N'Golo Kante: We look at Chelsea midfield destroyer's changing role
N'Golo Kante: We look at Chelsea midfield destroyer's changing role

N'Golo Kante: Richard Jolly analyses Chelsea's midfield destroyer and his changing role


Richard Jolly looks at how and why N'Golo Kante's reputation as the Premier League's most fearsome midfield destroyer is a distant memory.

The confirmation of the inevitable will come soon for Manchester City. They will lose their status as Premier League champions. They are the last team to retain the title. But, before Pep Guardiola’s group, the last player to do so was N’Golo Kante.

Back-to-back triumphs with Leicester in 2016 and Chelsea in 2017 were not the only times he topped tables. For three seasons, the hyperactive Frenchman was the Premier League’s greatest hunter-gatherer, chasing down opponents and pinching the ball. No one managed more interceptions in 2015-16 or 2017-18. In three successive years, he ranked first, second and third for tackles.

As Kante spends his week facing clubs who produced contrasting champions – Manchester City’s possession specialists then Leicester’s counter-attackers, who had just 44.8 percent of the ball in their glory year – he has had a career of two halves in England.

Leicester celebrate their unlikely Premier League title success
Leicester celebrate their unlikely Premier League title success

Not, as might logically be expected, of Leicester and Chelsea, but pre and post 2018. The Claudio Ranieri and Antonio Conte Kante was different to the variant deployed by Maurizio Sarri and Frank Lampard. Positionally, he was deeper. He was more of a destroyer. He had a centrality. He was the human dynamo at the heart of the team.

Now 65 players have won the ball back more often than the tackle king and, if injuries have limited Kante’s appearances and opportunities to snap at opponents’ heels in the last 10 months, he only ranked 21st last season. After everyone had played 30 league games, he had a share of 30th place for interceptions, which is actually an improvement on 44th under Sarri.

The anti-Sarri has actually pursued one of his predecessor’s more unpopular policies. Lampard’s critics have noted how his use of Kante has been less controversial than Sarri’s even though the brief is often similar: to be the right of a midfield trio normally anchored by Jorginho. The world’s best defensive midfielder has been reinvented as a more attacking force. It has brought improvement in some areas – Kante has seven goals in two seasons under Sarri and Lampard, after only three in the previous three – while taking away from his core strengths. He has gone from a league leader at getting the ball back to a more mid-ranking performer.

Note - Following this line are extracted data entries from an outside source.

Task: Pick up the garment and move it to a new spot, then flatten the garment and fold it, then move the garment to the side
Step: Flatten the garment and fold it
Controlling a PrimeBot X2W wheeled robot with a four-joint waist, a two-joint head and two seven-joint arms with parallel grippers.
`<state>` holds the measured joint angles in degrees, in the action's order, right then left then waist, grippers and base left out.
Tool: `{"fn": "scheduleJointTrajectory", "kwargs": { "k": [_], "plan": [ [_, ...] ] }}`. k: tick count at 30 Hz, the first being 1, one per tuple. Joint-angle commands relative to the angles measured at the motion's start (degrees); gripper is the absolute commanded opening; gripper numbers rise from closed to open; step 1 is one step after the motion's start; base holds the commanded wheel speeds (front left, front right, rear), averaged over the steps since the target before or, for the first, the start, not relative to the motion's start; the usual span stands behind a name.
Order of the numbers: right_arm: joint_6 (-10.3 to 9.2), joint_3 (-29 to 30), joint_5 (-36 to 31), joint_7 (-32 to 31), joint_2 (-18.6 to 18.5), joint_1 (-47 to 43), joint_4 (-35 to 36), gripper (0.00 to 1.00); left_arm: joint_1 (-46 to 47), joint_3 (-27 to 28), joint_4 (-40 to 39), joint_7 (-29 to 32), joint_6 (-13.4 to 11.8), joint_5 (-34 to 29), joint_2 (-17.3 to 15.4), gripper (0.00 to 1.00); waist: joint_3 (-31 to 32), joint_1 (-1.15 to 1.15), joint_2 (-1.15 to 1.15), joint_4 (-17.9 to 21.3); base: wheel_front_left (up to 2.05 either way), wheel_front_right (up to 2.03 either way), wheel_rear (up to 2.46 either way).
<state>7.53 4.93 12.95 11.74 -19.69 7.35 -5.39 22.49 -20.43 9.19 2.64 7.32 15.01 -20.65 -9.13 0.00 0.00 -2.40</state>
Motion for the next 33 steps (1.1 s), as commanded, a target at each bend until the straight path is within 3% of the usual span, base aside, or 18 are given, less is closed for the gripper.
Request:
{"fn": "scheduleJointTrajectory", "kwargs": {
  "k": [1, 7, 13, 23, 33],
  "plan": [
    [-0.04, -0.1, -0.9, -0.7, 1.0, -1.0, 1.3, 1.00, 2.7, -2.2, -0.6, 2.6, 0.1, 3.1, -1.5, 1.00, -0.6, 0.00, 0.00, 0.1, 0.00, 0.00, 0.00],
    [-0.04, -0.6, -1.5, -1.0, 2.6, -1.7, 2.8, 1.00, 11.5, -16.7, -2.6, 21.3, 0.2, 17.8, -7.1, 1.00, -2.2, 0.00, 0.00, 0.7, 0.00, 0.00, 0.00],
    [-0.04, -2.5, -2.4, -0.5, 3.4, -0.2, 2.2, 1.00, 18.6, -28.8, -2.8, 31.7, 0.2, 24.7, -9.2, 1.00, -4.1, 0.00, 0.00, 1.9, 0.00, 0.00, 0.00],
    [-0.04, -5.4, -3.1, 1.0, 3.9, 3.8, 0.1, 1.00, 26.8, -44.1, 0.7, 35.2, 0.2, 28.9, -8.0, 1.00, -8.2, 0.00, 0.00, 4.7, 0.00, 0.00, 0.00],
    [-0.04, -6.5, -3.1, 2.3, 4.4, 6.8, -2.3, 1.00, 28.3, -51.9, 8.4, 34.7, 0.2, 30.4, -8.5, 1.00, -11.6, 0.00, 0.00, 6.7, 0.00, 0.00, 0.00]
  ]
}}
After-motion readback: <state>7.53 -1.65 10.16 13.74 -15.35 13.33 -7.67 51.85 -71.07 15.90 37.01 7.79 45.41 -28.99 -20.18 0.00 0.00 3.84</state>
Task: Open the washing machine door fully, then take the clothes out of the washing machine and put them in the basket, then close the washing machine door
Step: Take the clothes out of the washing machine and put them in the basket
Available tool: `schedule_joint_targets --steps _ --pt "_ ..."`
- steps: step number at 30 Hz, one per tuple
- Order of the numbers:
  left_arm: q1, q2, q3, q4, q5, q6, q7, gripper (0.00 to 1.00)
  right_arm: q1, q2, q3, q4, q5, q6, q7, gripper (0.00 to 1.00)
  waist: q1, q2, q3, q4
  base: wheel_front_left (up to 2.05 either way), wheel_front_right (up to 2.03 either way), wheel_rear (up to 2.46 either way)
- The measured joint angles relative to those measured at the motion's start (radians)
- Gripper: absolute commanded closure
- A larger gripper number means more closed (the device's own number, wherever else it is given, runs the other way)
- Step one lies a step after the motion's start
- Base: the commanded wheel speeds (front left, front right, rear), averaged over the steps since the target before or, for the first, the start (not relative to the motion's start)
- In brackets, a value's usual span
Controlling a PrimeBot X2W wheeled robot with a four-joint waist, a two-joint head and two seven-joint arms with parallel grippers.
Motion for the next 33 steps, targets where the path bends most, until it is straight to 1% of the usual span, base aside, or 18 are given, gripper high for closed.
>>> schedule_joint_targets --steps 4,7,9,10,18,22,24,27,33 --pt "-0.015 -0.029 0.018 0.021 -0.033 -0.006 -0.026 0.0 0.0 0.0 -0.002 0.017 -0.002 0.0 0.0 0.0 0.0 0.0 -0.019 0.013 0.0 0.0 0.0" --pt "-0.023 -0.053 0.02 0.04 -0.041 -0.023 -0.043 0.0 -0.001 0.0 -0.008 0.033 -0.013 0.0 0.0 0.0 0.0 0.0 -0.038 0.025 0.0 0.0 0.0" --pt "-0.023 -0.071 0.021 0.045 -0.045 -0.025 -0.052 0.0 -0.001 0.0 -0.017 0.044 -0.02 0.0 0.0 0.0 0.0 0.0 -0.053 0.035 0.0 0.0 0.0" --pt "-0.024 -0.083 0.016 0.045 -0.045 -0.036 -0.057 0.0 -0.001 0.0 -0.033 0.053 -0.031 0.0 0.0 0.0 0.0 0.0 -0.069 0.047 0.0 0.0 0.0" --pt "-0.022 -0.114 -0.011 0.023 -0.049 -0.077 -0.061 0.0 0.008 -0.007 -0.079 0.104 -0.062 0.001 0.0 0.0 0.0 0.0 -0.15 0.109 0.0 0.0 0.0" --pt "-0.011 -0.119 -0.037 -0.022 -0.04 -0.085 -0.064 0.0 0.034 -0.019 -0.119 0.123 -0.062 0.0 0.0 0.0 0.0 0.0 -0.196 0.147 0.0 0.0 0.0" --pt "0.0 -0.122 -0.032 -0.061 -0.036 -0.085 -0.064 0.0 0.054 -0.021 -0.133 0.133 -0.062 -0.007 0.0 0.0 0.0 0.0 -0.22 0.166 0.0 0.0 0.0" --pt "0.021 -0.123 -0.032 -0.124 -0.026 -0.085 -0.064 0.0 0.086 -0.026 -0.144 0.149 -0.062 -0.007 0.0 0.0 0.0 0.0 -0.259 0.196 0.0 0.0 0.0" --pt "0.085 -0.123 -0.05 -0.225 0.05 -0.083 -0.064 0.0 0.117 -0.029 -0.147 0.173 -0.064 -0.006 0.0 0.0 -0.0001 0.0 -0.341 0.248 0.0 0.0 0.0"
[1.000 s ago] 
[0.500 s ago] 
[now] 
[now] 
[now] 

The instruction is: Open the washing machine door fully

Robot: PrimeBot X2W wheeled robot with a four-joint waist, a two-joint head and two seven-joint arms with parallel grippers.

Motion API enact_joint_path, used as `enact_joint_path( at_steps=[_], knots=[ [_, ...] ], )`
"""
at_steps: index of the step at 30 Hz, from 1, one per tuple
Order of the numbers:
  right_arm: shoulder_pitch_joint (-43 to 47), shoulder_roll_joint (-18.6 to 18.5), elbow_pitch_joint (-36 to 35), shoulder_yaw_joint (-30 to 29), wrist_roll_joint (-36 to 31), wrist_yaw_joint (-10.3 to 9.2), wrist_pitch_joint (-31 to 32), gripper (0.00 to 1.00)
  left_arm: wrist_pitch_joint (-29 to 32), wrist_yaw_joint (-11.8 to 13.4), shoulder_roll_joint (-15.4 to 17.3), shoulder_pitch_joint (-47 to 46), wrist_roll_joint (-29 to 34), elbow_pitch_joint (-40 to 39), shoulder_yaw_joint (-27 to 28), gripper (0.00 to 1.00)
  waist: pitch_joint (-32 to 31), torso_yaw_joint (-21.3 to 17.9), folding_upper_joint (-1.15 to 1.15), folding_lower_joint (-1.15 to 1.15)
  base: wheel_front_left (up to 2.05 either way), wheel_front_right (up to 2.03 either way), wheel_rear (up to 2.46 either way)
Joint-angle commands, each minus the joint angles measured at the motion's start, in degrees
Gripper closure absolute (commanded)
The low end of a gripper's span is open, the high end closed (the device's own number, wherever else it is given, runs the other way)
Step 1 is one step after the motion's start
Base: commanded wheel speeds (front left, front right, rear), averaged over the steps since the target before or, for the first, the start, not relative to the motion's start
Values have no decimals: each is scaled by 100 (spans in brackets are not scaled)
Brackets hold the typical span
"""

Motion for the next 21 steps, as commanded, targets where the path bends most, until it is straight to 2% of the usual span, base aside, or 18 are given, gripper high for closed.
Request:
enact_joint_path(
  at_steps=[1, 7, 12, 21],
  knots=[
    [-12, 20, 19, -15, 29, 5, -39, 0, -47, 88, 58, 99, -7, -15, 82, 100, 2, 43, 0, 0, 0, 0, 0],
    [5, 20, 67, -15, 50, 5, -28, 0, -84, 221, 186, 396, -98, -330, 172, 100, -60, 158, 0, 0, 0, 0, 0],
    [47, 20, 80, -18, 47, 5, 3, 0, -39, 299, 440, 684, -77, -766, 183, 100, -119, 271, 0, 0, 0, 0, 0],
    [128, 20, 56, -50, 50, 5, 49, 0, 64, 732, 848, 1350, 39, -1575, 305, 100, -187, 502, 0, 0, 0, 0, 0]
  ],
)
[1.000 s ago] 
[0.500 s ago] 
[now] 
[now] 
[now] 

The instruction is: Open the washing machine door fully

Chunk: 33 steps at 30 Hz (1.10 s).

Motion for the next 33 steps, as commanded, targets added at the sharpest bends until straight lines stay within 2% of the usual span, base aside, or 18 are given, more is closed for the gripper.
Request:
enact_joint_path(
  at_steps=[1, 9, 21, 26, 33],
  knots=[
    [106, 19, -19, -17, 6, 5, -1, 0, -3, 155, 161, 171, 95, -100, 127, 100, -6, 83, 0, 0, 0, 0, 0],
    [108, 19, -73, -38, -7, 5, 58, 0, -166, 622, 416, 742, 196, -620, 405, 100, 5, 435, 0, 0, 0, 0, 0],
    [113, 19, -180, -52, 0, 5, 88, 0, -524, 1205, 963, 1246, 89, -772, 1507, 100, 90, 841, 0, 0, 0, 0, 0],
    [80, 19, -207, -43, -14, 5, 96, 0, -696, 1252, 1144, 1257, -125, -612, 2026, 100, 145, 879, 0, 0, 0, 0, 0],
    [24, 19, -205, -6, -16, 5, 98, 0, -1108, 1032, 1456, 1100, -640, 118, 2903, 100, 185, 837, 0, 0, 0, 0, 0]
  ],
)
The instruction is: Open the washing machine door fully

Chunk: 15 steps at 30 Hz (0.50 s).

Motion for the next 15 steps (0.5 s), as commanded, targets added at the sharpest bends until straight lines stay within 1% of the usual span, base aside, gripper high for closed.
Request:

He has found himself at the heart of football’s philosophical divide. Jorginho and Kante represent opposites, the constructive and destructive presence, the playmaker and the play-stopper. Thursday’s meeting with Manchester City should serve as a reminder that while Kante was arguably the outstanding player in the Premier League in successive seasons, he is probably not technical enough to be a Guardiola No. 6. The Catalan has tried to sign Jorginho, but not Kante. He prefers a passer to a tackler in his old position.

In the absence of the suspended Italy international, Kante took on the regista’s duties at Aston Villa on Sunday with the can-do mentality he has also brought to his more advanced role. He tried a series of cross-field balls. He made 12 long passes, almost eight times his seasonal average of 1.6 and more than three times Jorginho’s 3.7.

Yet he will never be the midfield metronome. His 90 passes against Villa approached Jorginho’s average of 96 in his last season at Napoli but came in a game when Chelsea had 74% possession. His highest average in a season, 63, fell well short of the 87 Fernandinho managed in the same position for Guardiola’s City, while his pass completion rate this season, at 83.6 percent, is his lowest since his Leicester days. It reflects an area of difference between Sarri and Lampard: the Englishman would rather get the ball forward.

And it is tempting to wonder if the demands of 4-3-3 has meant Kante has spent the last two seasons in systems designed for two very different types of midfielder: Andrea Pirlo or Lampard perhaps. They are shapes that require a No. 6 or a No. 8 when really, he is neither.

The paradox of Kante is that he covers the ground of two men but operates best in a central pair: 4-4-2 for Ranieri’s Leicester, 3-4-2-1 for Conte’s Chelsea, 4-2-3-1 for Didier Deschamps’ France. More pragmatic and more adaptable than Sarri, Lampard has occasionally used 3-4-2-1, but sometimes in Kante’s absence. Perhaps the new era of Hakim Ziyech and Timo Werner will see 4-2-3-1, maybe with Mason Mount as a No. 10.

Yet thus far Kante’s formidable strengths have been diminished by his deployment in a different role, shunted away from the area where he regains the ball most frequently and efficiently.

And as he returns to the King Power on Sunday, it pits him against a man who has assumed his mantle. The FA Cup quarter-final should feature the midfielder with most tackles and interceptions in the Premier League this season: Wilfred Ndidi. It will be the old tackle king against the new.